◆ EXERCISE DIRECTIONS
When the line containing "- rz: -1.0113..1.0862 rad" appears in the entries below, begin printing there and stop after the line containing "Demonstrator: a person"; print each of those lines exactly and no other line.

(Dataset records)
______

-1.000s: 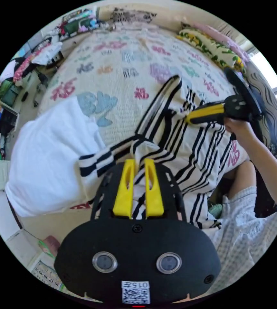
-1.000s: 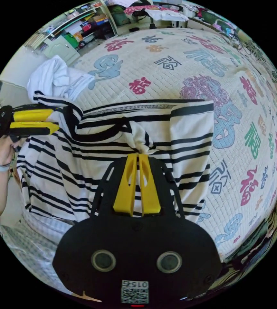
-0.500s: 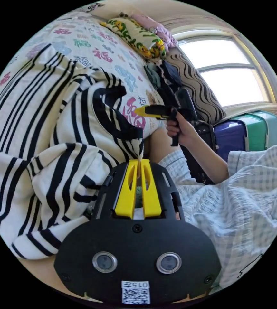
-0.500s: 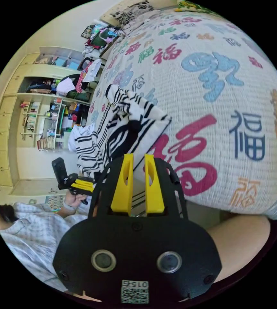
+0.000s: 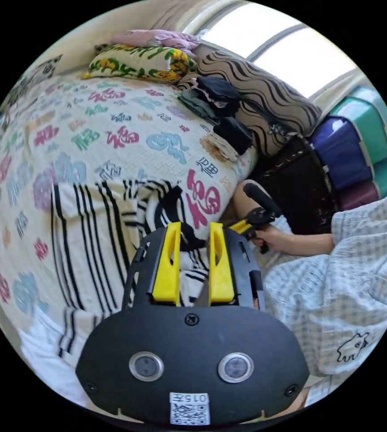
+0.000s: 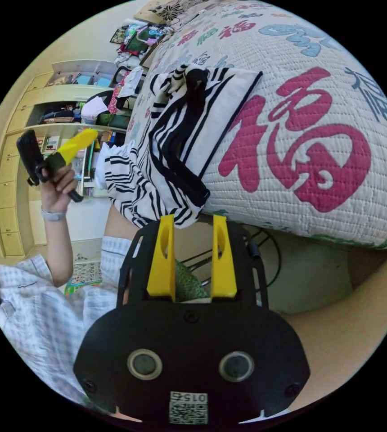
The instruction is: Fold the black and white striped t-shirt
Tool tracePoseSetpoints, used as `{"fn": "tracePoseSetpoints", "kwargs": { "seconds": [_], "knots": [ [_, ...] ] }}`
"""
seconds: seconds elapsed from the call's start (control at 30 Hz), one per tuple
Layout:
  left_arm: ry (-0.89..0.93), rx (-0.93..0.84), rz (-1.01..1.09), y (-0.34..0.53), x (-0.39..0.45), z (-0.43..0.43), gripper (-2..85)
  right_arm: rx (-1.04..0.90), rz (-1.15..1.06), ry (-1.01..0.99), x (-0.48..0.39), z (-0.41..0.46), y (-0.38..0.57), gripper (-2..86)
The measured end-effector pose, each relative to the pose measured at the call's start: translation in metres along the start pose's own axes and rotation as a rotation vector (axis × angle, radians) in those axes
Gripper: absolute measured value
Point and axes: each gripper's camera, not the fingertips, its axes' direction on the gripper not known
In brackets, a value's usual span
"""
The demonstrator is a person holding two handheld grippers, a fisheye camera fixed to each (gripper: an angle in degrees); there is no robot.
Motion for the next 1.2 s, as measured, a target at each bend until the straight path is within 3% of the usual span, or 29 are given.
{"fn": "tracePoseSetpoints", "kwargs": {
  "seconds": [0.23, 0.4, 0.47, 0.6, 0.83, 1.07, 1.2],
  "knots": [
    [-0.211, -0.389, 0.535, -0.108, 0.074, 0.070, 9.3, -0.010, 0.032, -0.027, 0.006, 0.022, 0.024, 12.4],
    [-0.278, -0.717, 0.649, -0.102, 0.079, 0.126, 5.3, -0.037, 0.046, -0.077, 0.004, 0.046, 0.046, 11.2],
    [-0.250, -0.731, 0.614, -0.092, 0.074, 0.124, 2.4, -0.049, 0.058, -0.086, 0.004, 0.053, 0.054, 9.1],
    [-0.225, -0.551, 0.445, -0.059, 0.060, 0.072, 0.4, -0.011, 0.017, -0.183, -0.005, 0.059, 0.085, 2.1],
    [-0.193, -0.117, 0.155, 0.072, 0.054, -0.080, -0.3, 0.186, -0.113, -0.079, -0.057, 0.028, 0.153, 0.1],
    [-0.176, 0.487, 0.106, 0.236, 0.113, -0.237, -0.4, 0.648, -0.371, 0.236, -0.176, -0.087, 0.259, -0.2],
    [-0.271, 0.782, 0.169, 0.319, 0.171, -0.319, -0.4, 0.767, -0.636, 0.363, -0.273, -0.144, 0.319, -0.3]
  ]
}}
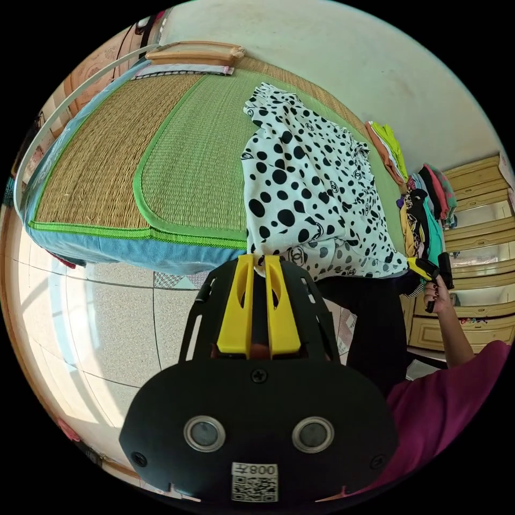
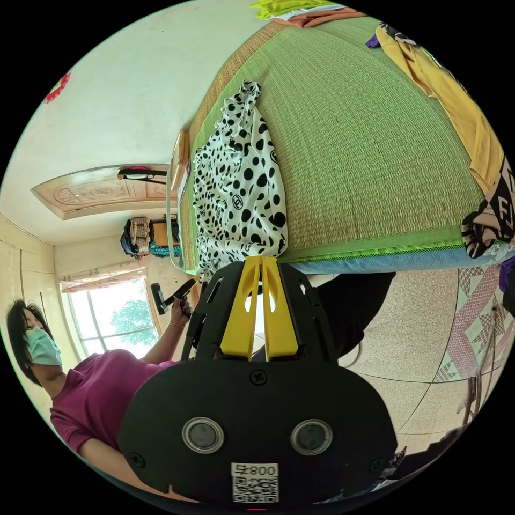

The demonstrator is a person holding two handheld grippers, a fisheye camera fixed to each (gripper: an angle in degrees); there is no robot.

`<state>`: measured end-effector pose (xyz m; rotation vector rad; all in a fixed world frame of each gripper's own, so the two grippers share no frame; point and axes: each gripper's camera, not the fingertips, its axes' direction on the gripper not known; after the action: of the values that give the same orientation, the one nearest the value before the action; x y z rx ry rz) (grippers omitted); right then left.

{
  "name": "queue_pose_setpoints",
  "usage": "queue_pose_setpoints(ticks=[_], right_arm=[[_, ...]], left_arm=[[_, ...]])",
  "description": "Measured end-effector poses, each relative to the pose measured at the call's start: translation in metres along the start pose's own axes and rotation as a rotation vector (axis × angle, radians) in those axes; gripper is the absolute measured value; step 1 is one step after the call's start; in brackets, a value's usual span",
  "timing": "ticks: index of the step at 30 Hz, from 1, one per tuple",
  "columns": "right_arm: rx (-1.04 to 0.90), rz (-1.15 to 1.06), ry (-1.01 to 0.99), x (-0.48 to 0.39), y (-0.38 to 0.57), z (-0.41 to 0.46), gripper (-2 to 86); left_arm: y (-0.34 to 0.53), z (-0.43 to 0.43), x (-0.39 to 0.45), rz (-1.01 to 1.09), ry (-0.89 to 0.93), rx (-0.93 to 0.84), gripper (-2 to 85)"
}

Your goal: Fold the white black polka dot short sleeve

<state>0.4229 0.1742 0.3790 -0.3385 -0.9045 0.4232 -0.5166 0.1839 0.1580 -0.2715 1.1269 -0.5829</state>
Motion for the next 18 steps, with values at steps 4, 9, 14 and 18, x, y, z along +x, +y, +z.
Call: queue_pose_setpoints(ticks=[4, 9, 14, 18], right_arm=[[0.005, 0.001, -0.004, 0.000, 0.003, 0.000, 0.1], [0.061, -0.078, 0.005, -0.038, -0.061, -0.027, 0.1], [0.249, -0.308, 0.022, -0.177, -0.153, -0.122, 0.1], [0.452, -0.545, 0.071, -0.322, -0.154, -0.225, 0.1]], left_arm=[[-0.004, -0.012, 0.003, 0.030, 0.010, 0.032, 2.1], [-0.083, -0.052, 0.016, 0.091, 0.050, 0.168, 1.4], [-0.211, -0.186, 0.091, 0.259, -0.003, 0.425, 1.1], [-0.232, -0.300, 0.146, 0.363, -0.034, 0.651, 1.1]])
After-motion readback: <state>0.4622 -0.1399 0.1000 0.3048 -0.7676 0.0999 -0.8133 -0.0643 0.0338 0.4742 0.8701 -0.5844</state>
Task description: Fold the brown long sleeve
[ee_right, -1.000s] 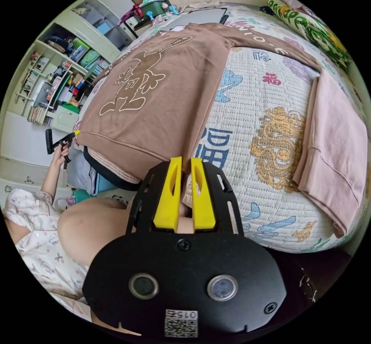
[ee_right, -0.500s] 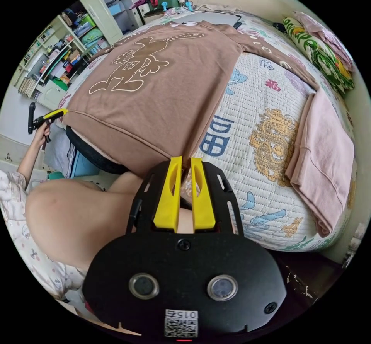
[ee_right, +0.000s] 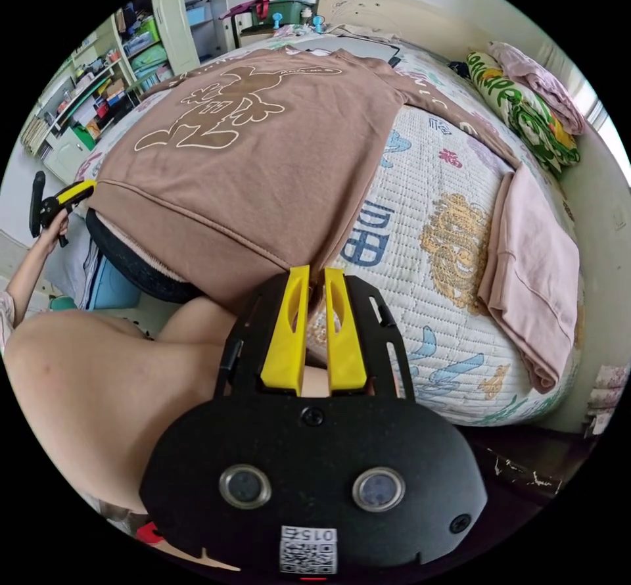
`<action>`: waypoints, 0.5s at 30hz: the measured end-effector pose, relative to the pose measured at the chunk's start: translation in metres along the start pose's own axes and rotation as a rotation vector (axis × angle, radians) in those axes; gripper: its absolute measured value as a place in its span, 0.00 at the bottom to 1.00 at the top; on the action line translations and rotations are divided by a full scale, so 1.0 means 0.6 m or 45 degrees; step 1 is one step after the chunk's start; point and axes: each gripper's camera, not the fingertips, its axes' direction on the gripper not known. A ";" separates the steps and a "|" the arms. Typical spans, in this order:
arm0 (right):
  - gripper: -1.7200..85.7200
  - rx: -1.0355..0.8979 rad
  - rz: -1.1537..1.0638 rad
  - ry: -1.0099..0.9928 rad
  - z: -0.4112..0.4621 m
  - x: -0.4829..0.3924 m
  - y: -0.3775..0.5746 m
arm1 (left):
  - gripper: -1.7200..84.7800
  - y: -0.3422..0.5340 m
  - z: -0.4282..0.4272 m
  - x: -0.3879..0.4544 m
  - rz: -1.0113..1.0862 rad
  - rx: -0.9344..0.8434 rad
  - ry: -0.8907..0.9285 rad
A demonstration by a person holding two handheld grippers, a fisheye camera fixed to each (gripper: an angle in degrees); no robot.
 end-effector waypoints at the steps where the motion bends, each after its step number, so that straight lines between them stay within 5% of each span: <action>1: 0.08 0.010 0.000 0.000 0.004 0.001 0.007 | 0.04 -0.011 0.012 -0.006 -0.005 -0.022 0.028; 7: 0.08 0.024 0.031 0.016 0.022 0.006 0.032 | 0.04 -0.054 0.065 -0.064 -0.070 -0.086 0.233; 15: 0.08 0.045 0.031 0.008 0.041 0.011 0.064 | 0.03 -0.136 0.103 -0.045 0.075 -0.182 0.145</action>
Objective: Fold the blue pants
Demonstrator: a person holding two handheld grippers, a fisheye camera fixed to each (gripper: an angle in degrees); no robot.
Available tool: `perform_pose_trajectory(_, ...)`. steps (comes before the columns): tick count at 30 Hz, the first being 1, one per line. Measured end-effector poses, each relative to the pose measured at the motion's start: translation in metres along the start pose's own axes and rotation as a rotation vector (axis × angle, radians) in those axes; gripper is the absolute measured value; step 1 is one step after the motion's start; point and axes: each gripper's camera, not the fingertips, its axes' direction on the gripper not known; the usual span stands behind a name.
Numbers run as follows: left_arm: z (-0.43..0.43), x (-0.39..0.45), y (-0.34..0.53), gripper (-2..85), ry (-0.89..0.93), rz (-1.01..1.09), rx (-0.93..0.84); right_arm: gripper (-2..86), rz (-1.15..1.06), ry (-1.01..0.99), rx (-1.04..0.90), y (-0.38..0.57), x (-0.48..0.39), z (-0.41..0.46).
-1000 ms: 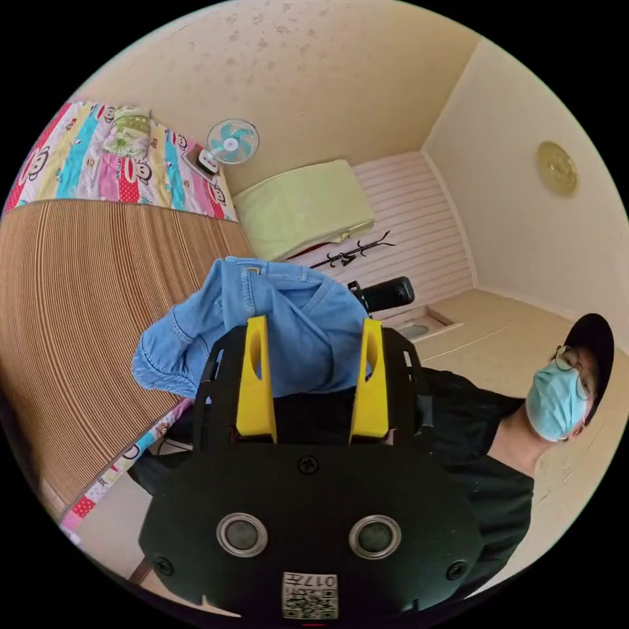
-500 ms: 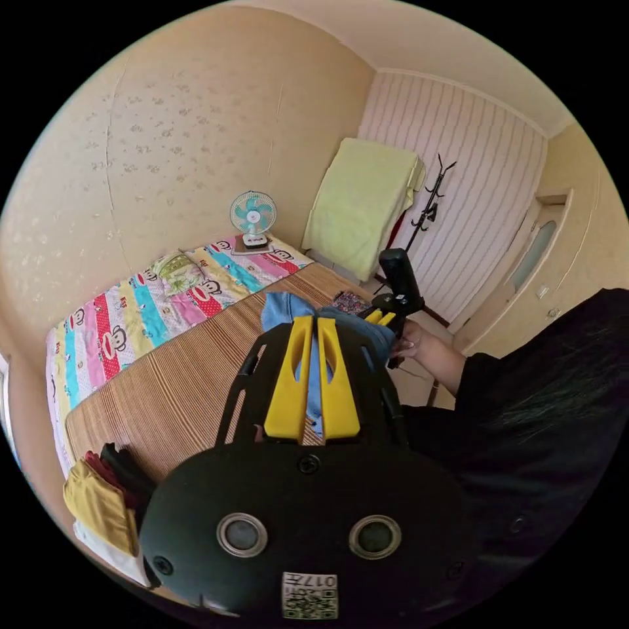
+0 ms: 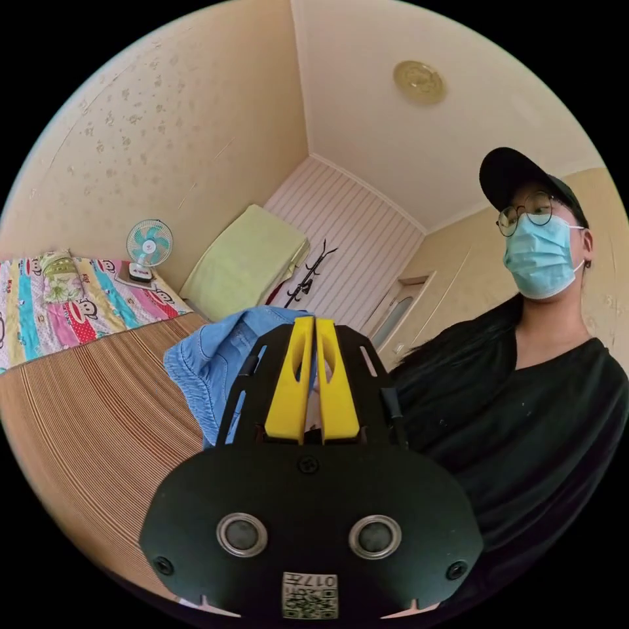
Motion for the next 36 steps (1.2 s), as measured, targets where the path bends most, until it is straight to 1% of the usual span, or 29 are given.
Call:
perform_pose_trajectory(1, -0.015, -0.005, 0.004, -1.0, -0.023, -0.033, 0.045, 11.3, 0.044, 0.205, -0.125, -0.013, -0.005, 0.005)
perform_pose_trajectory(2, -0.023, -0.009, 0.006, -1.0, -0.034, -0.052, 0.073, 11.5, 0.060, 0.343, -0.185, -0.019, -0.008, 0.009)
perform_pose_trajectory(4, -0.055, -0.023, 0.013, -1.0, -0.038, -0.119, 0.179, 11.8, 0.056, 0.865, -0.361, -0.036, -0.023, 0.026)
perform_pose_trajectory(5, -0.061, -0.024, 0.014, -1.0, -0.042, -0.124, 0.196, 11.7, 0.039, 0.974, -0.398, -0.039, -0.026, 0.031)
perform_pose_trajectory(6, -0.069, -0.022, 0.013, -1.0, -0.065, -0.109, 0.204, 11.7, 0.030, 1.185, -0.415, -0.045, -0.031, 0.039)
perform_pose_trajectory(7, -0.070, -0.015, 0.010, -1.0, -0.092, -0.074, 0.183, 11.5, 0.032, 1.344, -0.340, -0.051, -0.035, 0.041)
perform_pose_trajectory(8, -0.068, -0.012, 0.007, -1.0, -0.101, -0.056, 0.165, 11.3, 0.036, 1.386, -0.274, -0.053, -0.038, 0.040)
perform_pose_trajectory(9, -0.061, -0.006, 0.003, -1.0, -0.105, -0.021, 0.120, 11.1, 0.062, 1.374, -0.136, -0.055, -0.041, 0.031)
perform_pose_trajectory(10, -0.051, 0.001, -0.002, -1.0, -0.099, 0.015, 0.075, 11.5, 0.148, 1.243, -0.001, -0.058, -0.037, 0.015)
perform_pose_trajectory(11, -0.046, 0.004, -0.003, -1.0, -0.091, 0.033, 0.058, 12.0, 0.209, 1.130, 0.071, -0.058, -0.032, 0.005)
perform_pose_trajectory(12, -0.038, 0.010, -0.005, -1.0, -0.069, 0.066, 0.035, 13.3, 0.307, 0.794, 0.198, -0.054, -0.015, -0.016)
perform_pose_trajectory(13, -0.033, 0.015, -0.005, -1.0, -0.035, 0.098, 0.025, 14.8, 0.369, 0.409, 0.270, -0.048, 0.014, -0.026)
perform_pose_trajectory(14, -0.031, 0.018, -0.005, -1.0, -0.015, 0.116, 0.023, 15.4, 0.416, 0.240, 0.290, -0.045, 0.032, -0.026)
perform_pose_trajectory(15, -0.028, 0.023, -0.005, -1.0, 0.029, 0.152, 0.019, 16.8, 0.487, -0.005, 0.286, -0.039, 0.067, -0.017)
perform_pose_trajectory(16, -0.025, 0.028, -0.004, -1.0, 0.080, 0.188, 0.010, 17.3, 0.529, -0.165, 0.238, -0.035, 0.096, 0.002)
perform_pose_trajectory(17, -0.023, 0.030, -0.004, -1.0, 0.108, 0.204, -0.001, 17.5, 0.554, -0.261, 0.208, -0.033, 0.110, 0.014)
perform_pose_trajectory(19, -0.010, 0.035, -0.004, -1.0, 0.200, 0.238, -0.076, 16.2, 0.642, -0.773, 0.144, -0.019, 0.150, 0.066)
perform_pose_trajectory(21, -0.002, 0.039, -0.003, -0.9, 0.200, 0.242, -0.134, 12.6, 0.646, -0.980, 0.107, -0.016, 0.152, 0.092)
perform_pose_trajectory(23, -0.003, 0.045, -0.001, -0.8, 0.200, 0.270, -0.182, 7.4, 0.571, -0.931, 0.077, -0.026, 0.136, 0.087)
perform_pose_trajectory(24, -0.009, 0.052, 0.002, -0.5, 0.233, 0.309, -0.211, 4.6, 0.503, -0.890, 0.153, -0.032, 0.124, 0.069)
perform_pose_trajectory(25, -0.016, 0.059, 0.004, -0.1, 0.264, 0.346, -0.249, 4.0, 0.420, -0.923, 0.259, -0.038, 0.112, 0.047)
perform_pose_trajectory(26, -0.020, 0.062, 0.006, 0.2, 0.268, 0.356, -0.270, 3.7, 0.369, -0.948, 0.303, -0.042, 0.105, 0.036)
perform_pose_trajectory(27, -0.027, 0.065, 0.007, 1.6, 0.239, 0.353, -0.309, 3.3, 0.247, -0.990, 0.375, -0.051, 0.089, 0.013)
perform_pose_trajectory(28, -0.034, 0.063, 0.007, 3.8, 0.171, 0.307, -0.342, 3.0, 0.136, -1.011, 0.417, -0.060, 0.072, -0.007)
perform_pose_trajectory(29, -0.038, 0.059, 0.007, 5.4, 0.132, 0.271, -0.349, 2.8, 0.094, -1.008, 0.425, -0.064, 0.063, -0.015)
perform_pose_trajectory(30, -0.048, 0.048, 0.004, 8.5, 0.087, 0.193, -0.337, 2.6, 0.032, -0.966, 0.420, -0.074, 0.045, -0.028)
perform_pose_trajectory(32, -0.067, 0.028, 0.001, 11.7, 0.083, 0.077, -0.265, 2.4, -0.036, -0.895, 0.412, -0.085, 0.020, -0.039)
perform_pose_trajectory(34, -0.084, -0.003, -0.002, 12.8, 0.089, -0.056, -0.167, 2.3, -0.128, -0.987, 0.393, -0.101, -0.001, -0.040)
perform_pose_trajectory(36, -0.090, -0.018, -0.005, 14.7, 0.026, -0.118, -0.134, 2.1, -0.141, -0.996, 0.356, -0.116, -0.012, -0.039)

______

◆ YOUR RESPONSE
  - rz: -1.0113..1.0862 rad
  - rx: -0.9344..0.8434 rad
  - ry: -0.8907..0.9285 rad
A demonstration by a person holding two handheld grippers, a fisheye camera fixed to each (gripper: an angle in degrees); no robot.
 end-effector waypoints at the steps where the motion bends, each after its step number, so that straight lines between them stay within 5% of each span: <action>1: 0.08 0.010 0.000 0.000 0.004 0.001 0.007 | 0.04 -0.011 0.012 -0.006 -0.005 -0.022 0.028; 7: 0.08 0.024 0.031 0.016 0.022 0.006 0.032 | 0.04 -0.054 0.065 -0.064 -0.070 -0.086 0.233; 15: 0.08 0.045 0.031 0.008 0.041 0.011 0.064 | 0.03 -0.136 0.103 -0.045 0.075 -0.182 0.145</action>
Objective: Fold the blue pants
Demonstrator: a person holding two handheld grippers, a fisheye camera fixed to each (gripper: an angle in degrees); no robot.

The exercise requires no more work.